Theor Appl Genet. 2019 Oct;132(10):2781-2792. doi: 10.1007/s00122-019-03387-0. Epub 2019 Jul 2.

Abstract

A new optimality criterion is proposed to determine a training set for genomic selection, which is derived from Pearson's correlation between GEBVs and phenotypic values of a test set. R functions are provided to generate the optimal training set. For a specified test set, we develop a highly efficient algorithm to determine an optimal subset from a large candidate set in which the individuals have been genotyped but not phenotyped yet. The chosen subset serves as a training set to be phenotyped, and then a genomic selection (GS) model is built based on its phenotype and genotype data. In this study, we consider the additive effects whole-genome regression model and adopt ridge regression estimation for marker effects in the GS model. The resulting GS model is then employed to predict genomic estimated breeding values (GEBVs) for the individuals of the test set, which have been genotyped only. We propose a new optimality criterion to determine the required training set, which is derived directly from Pearson's correlation between GEBVs and phenotypic values of the test set. Pearson's correlation is the standard measure for prediction accuracy of a GS model. Our proposed methods can be applied to data with the varying degree of population structure. All the R functions for implementing our training set determination algorithms are available from the R package TSDFGS. The algorithms are illustrated with two datasets which have strong (rice genome dataset) and mild (wheat genome dataset) population structures. Our methods are shown to be advantageous over existing ones, mainly because they fully use the genomic relationship between the test set and the training set by taking into account both the variance and bias for predicting GEBVs.

摘要

提出了一种新的最优性准则来确定基因组选择的训练集，该准则源自测试集的 GEBV 和表型值之间的皮尔逊相关系数。提供了 R 函数来生成最优的训练集。对于指定的测试集，我们开发了一种高效的算法，从大量候选集中确定最佳子集，其中个体已经进行了基因型但尚未进行表型分析。选择的子集作为要进行表型分析的训练集，然后基于其表型和基因型数据构建基因组选择 (GS) 模型。在这项研究中，我们考虑了加性效应全基因组回归模型，并在 GS 模型中采用岭回归估计标记效应。然后，将所得的 GS 模型用于预测仅进行基因型分析的测试集个体的基因组估计育种值 (GEBV)。我们提出了一种新的最优性准则来确定所需的训练集，该准则直接源自测试集的 GEBV 和表型值之间的皮尔逊相关系数。皮尔逊相关系数是 GS 模型预测准确性的标准衡量指标。我们的方法可应用于具有不同群体结构程度的数据。用于实现我们的训练集确定算法的所有 R 函数都可从 R 包 TSDFGS 获得。使用具有强（水稻基因组数据集）和弱（小麦基因组数据集）群体结构的两个数据集说明了我们的方法。与现有方法相比，我们的方法具有优势，主要是因为它们通过考虑预测 GEBV 的方差和偏差，充分利用了测试集和训练集之间的基因组关系。

相似文献

Training set determination for genomic selection.基因组选择的训练集确定。

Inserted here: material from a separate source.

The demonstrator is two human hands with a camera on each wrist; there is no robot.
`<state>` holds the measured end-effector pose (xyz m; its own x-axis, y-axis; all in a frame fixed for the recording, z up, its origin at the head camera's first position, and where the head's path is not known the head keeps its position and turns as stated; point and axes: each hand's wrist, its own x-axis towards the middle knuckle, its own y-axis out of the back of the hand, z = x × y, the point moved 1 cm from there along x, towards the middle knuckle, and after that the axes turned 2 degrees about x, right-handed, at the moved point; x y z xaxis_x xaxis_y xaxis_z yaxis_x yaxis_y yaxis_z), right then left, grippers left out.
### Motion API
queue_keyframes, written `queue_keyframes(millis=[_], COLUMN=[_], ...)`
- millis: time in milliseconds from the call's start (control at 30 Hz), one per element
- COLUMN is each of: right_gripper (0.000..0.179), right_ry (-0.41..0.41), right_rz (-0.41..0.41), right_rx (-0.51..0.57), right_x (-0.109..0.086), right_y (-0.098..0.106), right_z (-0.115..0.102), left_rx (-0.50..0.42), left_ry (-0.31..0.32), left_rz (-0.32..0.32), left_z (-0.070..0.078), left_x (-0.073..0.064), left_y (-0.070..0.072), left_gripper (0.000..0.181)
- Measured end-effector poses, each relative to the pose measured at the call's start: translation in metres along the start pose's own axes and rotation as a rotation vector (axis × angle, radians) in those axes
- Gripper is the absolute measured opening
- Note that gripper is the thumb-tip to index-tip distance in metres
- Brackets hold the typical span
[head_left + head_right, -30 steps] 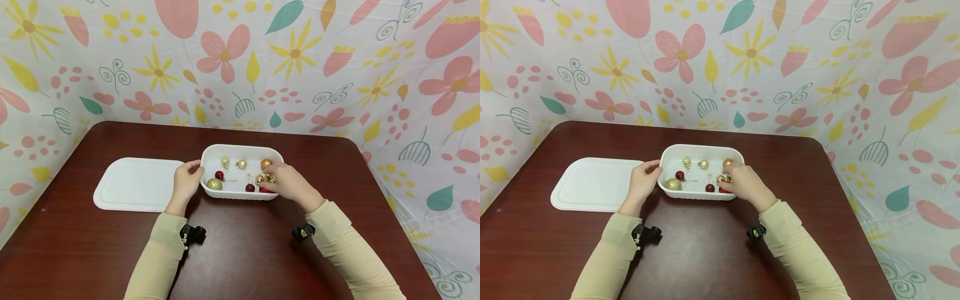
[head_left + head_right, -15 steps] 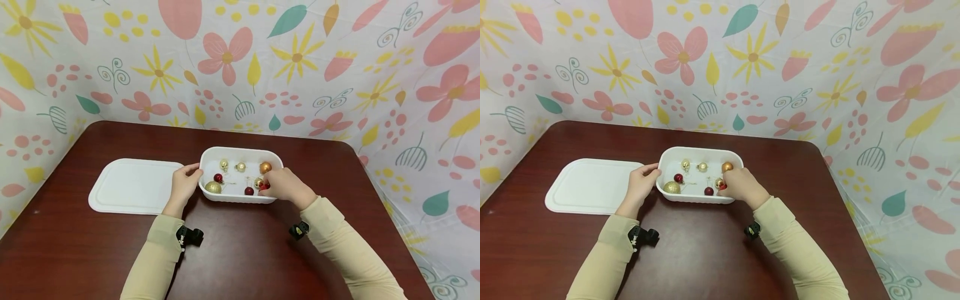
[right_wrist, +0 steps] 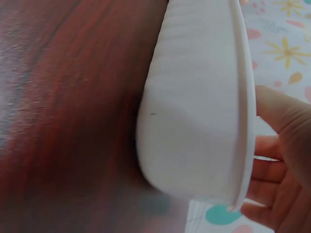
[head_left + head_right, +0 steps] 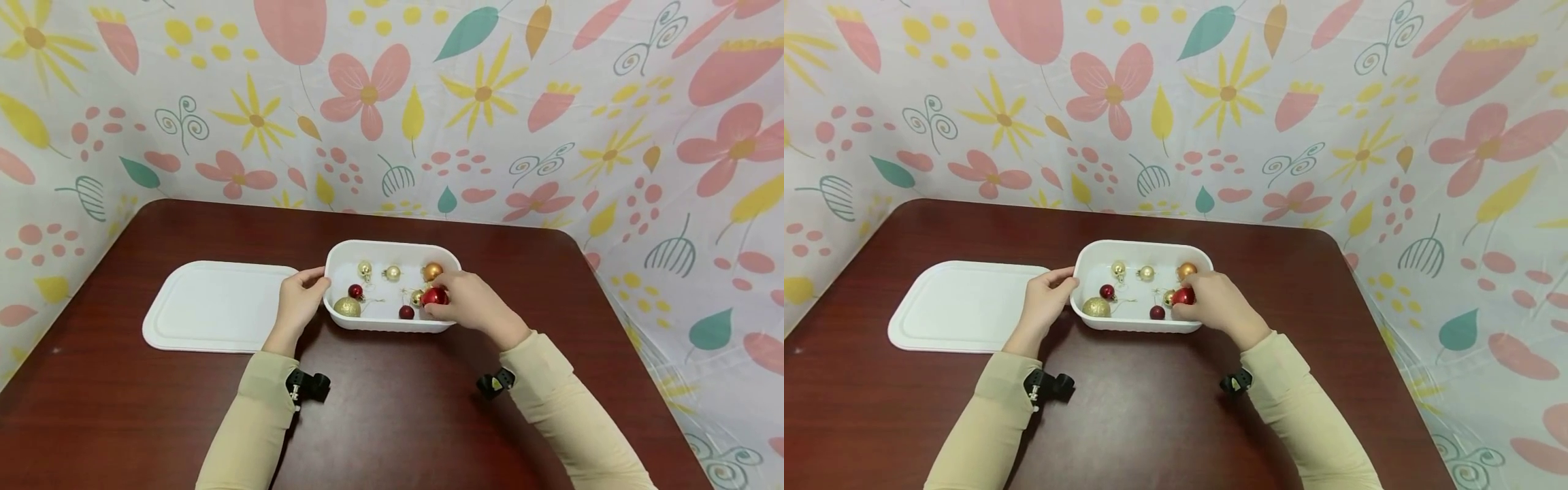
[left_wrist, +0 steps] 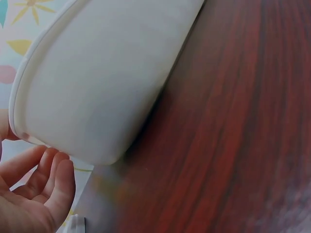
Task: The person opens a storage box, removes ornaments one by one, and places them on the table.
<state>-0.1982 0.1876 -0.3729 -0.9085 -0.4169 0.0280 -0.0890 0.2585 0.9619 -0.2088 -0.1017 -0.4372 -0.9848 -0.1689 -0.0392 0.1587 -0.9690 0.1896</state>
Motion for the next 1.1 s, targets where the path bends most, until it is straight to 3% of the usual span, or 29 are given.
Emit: queue_keyframes(millis=[167, 400, 667, 933, 1100], right_gripper=[0.048, 0.046, 0.048, 0.050, 0.049], right_ry=[-0.042, -0.042, -0.118, -0.154, -0.207], right_rz=[0.151, 0.414, 0.632, 0.757, 0.775], right_rx=[0.126, 0.250, 0.381, 0.448, 0.462], right_x=[-0.011, -0.023, -0.034, -0.037, -0.036], right_y=[-0.004, -0.014, -0.017, -0.015, -0.017], right_z=[0.008, 0.020, 0.031, 0.053, 0.068], left_rx=[0.006, -0.004, -0.005, -0.008, 0.007], left_ry=[0.006, -0.004, -0.016, -0.032, -0.025], left_rz=[-0.022, -0.034, -0.028, -0.025, -0.019], left_z=[-0.001, -0.002, -0.003, 0.000, 0.001], left_x=[0.000, 0.002, 0.003, 0.002, 0.003], left_y=[0.002, 0.003, 0.000, -0.001, 0.003], left_gripper=[0.031, 0.033, 0.033, 0.033, 0.032])
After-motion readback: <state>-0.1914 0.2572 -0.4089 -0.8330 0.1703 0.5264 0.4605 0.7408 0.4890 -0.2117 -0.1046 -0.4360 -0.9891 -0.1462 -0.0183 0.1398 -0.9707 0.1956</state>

Theor Appl Genet. 2019 Oct;132(10):2781-2792. doi: 10.1007/s00122-019-03387-0. Epub 2019 Jul 2.

Optimization of genomic selection training populations with a genetic algorithm.利用遗传算法优化基因组选择训练群体

Genet Sel Evol. 2015 May 6;47(1):38. doi: 10.1186/s12711-015-0116-6.

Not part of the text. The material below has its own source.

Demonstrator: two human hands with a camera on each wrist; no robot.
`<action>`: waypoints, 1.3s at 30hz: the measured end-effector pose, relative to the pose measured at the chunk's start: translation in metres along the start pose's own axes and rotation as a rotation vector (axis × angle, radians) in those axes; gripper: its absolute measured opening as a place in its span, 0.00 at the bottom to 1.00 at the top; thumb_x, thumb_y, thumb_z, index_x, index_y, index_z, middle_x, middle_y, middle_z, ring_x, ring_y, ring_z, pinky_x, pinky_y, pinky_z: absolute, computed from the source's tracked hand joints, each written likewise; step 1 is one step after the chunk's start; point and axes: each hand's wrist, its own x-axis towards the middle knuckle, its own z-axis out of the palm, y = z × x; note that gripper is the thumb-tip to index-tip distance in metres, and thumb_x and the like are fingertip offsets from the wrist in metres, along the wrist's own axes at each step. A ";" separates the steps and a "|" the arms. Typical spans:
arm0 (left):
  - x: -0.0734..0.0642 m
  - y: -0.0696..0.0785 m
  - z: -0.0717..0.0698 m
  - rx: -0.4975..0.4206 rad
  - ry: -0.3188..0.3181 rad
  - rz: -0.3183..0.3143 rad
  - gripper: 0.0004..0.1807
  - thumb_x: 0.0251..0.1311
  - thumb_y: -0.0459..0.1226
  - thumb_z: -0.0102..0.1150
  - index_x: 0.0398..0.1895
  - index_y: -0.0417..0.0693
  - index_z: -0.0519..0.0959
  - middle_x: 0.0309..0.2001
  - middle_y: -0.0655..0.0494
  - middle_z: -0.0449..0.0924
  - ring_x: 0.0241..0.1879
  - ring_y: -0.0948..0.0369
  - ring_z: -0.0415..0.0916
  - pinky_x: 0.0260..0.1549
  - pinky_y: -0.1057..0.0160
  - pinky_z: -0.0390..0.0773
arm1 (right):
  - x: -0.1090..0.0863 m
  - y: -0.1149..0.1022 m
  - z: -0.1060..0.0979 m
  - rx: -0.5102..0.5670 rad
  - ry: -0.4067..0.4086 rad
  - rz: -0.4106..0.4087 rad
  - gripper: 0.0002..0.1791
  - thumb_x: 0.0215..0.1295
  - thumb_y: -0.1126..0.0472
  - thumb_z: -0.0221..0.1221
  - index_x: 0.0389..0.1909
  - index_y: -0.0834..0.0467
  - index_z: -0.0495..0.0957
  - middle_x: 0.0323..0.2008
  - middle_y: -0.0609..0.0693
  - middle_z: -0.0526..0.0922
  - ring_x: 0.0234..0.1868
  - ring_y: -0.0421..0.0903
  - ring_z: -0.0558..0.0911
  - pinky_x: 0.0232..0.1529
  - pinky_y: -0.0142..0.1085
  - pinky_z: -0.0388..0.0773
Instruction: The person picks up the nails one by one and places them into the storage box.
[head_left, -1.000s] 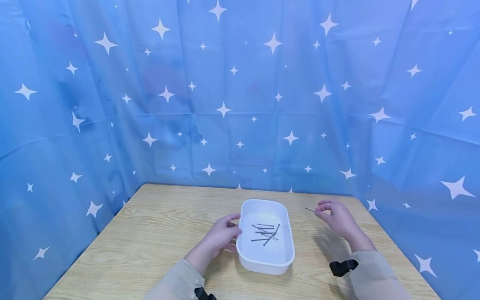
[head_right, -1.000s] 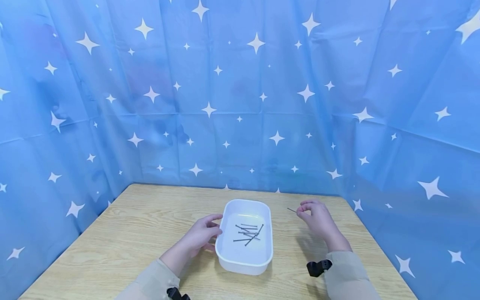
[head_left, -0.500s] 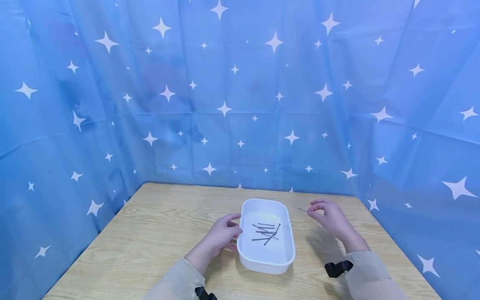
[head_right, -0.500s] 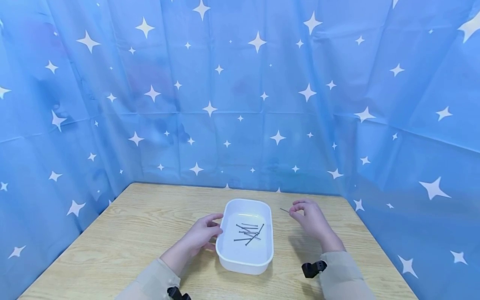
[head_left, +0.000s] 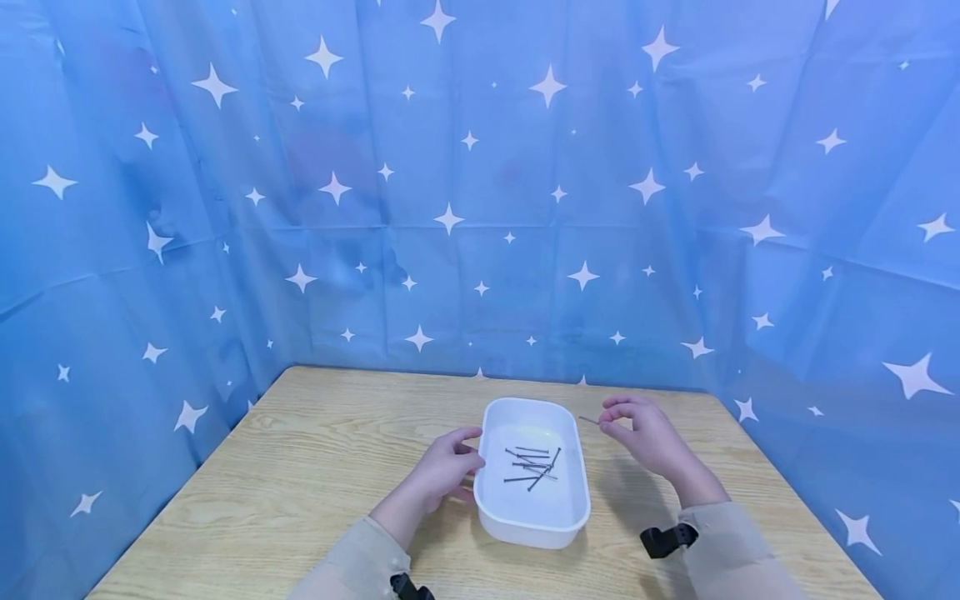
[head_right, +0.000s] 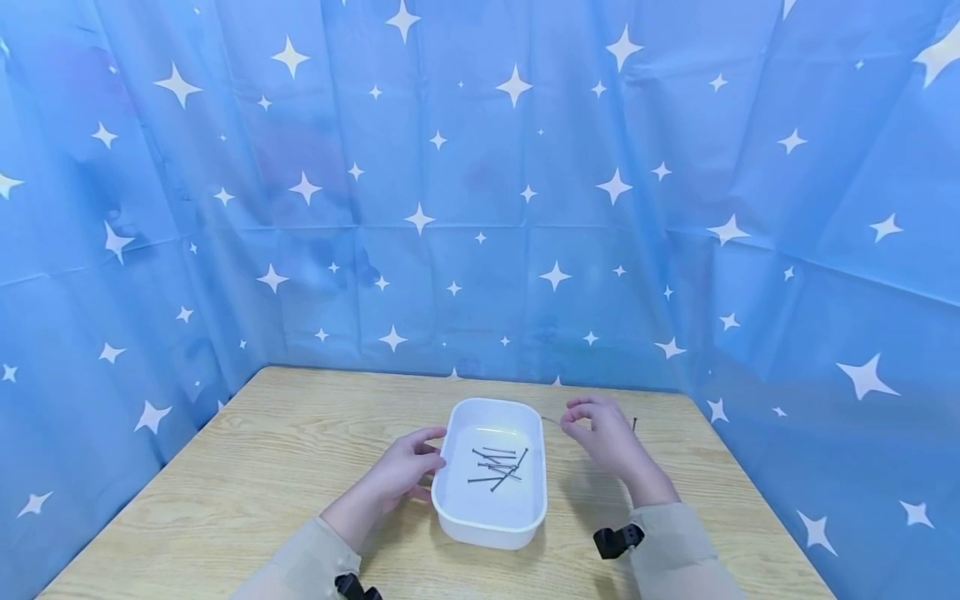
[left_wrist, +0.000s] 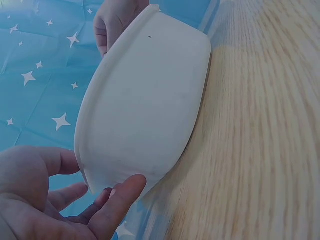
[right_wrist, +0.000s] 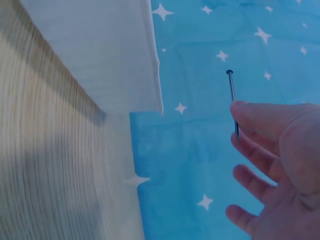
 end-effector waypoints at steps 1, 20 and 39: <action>0.000 0.000 0.000 -0.001 0.000 0.001 0.36 0.61 0.32 0.60 0.75 0.42 0.65 0.53 0.36 0.75 0.42 0.46 0.80 0.29 0.49 0.89 | 0.000 -0.002 0.001 0.001 0.000 -0.003 0.04 0.70 0.63 0.63 0.38 0.58 0.86 0.57 0.62 0.79 0.63 0.68 0.71 0.63 0.67 0.69; 0.001 -0.001 -0.001 -0.003 -0.004 0.009 0.36 0.61 0.31 0.60 0.75 0.42 0.65 0.53 0.38 0.75 0.42 0.47 0.80 0.28 0.49 0.89 | 0.002 -0.029 0.019 0.016 -0.033 -0.071 0.03 0.66 0.66 0.66 0.34 0.55 0.86 0.54 0.58 0.80 0.61 0.64 0.72 0.61 0.63 0.72; 0.003 -0.004 -0.001 -0.006 0.005 0.002 0.36 0.60 0.32 0.60 0.75 0.43 0.66 0.52 0.39 0.76 0.42 0.48 0.79 0.29 0.48 0.89 | 0.003 -0.041 0.044 0.030 -0.111 -0.071 0.08 0.67 0.65 0.66 0.30 0.49 0.83 0.53 0.54 0.79 0.62 0.60 0.72 0.64 0.61 0.70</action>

The value of early-stage phenotyping for wheat breeding in the age of genomic selection.基因组选择时代小麦早期表型选择的价值。

Theor Appl Genet. 2020 Aug;133(8):2499-2520. doi: 10.1007/s00122-020-03613-0. Epub 2020 Jun 1.

Sample size determination for training set optimization in genomic prediction.基因组预测中训练集优化的样本量确定。

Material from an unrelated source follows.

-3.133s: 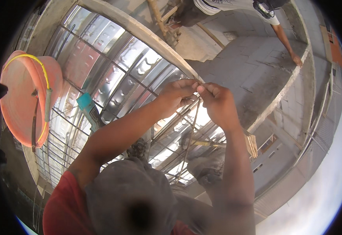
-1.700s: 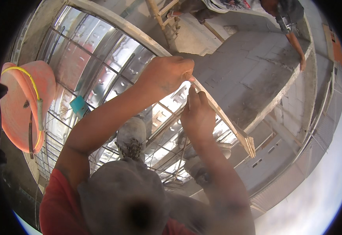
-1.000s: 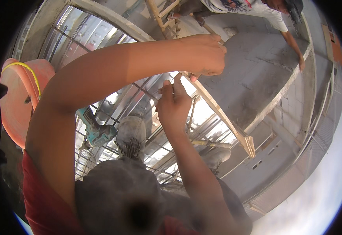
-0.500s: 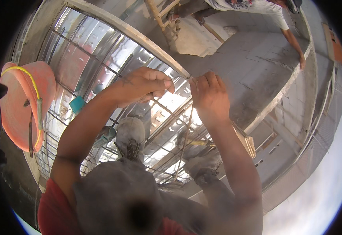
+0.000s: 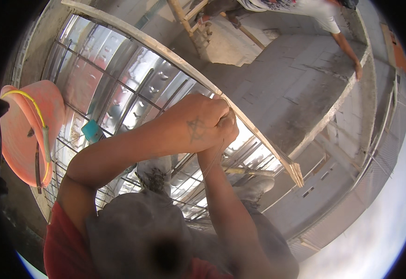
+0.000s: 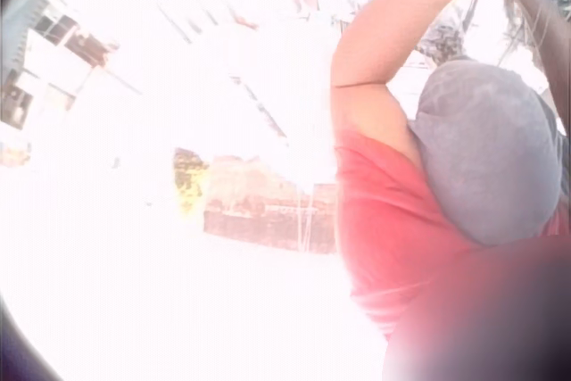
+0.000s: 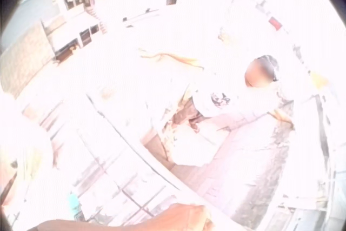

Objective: The person uses a cordless drill to fasten wooden planks to a metal roof frame, then ties metal rods together with wire. They work on a partially constructed roof with visible rebar and wooden supports.

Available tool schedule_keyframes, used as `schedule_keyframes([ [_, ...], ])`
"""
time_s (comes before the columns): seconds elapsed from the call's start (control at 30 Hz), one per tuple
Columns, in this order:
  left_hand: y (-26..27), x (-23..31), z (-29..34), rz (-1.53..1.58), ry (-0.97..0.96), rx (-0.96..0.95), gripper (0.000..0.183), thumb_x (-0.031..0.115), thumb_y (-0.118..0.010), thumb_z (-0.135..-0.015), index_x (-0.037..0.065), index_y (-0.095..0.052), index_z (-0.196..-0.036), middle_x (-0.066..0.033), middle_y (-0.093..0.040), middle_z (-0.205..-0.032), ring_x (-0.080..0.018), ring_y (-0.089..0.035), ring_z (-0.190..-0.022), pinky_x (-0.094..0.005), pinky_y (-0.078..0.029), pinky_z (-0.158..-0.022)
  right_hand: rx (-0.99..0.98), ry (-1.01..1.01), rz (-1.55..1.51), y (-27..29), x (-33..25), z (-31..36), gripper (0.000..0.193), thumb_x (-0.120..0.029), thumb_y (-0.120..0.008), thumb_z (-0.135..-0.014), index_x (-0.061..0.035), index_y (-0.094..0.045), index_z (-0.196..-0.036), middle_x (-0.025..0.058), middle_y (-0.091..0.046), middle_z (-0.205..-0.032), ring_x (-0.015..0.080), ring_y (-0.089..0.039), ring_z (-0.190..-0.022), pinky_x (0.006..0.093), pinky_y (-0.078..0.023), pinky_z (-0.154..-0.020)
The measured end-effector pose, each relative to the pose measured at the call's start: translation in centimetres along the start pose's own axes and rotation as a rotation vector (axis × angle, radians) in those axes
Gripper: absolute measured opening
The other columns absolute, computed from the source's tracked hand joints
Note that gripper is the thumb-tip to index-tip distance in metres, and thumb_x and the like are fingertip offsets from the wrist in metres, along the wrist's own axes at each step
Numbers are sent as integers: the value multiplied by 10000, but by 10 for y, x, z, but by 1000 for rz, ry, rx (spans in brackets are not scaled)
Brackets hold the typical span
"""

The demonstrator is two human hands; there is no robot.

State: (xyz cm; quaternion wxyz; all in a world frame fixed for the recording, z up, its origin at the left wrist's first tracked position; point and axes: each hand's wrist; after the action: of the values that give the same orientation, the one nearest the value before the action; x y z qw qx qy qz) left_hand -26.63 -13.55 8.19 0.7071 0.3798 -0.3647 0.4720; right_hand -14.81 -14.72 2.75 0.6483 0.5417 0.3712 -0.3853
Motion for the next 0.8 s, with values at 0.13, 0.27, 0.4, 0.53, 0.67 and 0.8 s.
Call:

Theor Appl Genet. 2023 Mar 13;136(3):57. doi: 10.1007/s00122-023-04254-9.

Training set optimization of genomic prediction by means of EthAcc.通过 EthAcc 对基因组预测进行训练集优化。

PLoS One. 2019 Feb 19;14(2):e0205629. doi: 10.1371/journal.pone.0205629. eCollection 2019.

Optimizing Training Population Data and Validation of Genomic Selection for Economic Traits in Soft Winter Wheat.优化软质冬小麦经济性状基因组选择的训练群体数据及验证

G3 (Bethesda). 2016 Sep 8;6(9):2919-28. doi: 10.1534/g3.116.032532.

An experimental approach for estimating the genomic selection advantage for Fusarium head blight and Septoria tritici blotch in winter wheat.一种用于估计冬小麦镰刀菌顶腐病和叶锈病的基因组选择优势的实验方法。

Theor Appl Genet. 2019 Aug;132(8):2425-2437. doi: 10.1007/s00122-019-03364-7. Epub 2019 May 29.

BWGS: A R package for genomic selection and its application to a wheat breeding programme.BWGS：一个基因组选择的 R 包及其在小麦育种计划中的应用。

PLoS One. 2020 Apr 2;15(4):e0222733. doi: 10.1371/journal.pone.0222733. eCollection 2020.

Training set optimization under population structure in genomic selection.基因组选择中群体结构下的训练集优化

Theor Appl Genet. 2015 Jan;128(1):145-58. doi: 10.1007/s00122-014-2418-4. Epub 2014 Nov 1.

Breeding schemes for the implementation of genomic selection in wheat (Triticum spp.).小麦基因组选择实施的育种方案（Triticum spp.）。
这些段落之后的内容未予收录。